Thursday, May 7, 2009

Mama always said...

As I attempt to raise two boys and a girl to become decent human beings, I often think of my mom, who raised two boys and me to become decent (some would say exceptional) human beings.

My mom woke us up and fed us a healthy breakfast, drove us to school, scouts, sports practice, and every other extracurricular activity we could come up with. She came along on field trips, attended our games and baked cookies for class parties, back when you were allowed to bring food that wasn't shrink-wrapped.

As a side note, to this day she still makes the most amazing cookies, from chocolate chip to her remarkably thin cutout cookies, for which the secret ingredient is patience. (This is why I just let her make them and never bother trying to do it myself.)

Mom was there, day in and day out, which is probably why so many of my memories of her are general impressions, rather than the vivid memories you have of those out-of-the-ordinary events like vacations. Sometimes we'd go to the park on weekends to play baseball with my dad. Back then I wondered why Mom never came along. Now I get it. Moms need a break. I'm glad I learned that it is all right to take one now and then.

After I graduated from high school, my Mom and I started a tradition of taking summer trips to non-tourist destinations. We visited northern Texas, southern Kansas, and hit all the major cities in Nebraska. It was all about getting away, seeing someplace new, being together and discovering the unique features that can be found anywhere...for instance, the world's largest hand-dug well in Greensburg, Kansas.

Here are just a few things I picked up over the years from Mom, which I now am carrying over--or trying to, anyway--into my own life as a parent:

Read books. Read lots of books. When you go to the library, fill your arms with all the books you can carry. If you don't have time to read them, you can always write down the titles and tell yourself you will check them out again soon.

Don't point guns at people. Not even toy guns. Water guns are the exception. But hey! Not in the house!

When the kids want to play with guns anyway, get creative. One of my favorite memories is the time my mom invented the "happy gun," fashioned out of a paper towel roll. You could aim it at people to try to make them smile.
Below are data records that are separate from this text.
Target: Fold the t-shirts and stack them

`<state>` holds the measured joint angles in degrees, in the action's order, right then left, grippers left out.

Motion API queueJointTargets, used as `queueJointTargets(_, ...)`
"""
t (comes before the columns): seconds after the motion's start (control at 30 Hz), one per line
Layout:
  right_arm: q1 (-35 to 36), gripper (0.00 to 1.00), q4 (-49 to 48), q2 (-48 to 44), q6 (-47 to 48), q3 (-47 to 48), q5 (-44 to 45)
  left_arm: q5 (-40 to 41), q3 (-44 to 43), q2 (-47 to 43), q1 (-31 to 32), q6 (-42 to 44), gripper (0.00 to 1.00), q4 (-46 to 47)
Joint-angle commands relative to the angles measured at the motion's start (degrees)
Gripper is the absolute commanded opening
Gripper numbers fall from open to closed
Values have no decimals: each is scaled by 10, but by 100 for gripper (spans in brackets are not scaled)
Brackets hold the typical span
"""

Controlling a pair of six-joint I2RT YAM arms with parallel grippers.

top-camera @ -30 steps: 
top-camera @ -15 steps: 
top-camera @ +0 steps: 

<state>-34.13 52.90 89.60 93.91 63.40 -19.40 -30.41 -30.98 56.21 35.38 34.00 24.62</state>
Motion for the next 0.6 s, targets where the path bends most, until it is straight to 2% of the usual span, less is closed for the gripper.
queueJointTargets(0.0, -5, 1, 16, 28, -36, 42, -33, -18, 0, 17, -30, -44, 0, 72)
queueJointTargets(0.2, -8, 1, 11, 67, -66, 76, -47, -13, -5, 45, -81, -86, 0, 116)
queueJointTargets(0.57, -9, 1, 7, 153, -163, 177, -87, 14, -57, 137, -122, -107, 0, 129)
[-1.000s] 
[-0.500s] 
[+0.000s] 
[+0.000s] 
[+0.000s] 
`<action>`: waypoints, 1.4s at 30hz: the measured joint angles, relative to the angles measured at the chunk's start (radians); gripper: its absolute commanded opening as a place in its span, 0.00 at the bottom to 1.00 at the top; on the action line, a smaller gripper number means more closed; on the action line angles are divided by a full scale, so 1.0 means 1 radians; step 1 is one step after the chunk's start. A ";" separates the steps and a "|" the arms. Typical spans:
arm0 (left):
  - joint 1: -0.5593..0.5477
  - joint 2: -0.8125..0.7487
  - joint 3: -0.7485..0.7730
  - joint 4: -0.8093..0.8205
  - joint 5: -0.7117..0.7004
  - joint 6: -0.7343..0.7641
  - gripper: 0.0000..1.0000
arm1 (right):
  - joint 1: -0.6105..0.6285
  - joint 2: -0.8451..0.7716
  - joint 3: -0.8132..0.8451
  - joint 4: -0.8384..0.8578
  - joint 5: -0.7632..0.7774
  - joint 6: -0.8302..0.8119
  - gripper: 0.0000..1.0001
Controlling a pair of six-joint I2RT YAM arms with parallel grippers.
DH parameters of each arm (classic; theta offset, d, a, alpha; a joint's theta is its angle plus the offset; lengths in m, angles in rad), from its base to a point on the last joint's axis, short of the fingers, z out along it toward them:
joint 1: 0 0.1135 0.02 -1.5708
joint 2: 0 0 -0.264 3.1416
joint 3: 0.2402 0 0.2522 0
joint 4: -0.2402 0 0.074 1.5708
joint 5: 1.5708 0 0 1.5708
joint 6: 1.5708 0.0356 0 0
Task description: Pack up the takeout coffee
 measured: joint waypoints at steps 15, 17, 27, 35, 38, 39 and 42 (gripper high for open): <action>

Drink tea. Enjoy the tea. Savor the ritual of it.

When playing with kids, let them take the lead, then join in. Or if everyone is content, maybe just pour yourself a cup of tea and keep an eye on them.

A parent's job is to gradually prepare children to function as independent adults.

Of course, that is easier said than done.

Sometimes you have to be practical. Other times you need to do something a little wacky.

Get to know your neighbors.

When you have a good friend, keep in touch over any distance.

Appreciate and respect nature.

Variety is the spice of life, and the small things matter. More than anything, my mom has given me an appreciation and enthusiasm for the little things. When I get excited about finding a nickel, notice a bird in the tree outside my window, or stop to admire a sunset, I know it is a direct result of my mother's influence.

Send cards for every occasion, and sometimes for no reason at all.

Okay, so I totally stink at sending cards. That's right, Mom, your Mother's Day card is going to be late, as usual. Why on earth didn't I pick up that habit from you? Oh, well, the others are probably more important anyway.

A very happy Mother's Day to my Mom, and to every Mom!

"Act as if what you do makes a difference. It does." -William James


Susan said...

Ruth, I'm so happy to have found you through the other Ruth's blog! I love your writing style (kinda reminds me of me)! I will definitely be back when I have more time to read past posts!

Happy Mother's Day!

Susan said...

BTW, I loved this post!

Ruth said...

I especially like the advice to let kids take the lead in play.

I wasn't well equipped as a young mom, wish I'd known then what I know now. That's why women my age want grandkids, I guess.

Thanks so much for stopping by synch-ro-ni-zing. Nice to meet you, Ruth!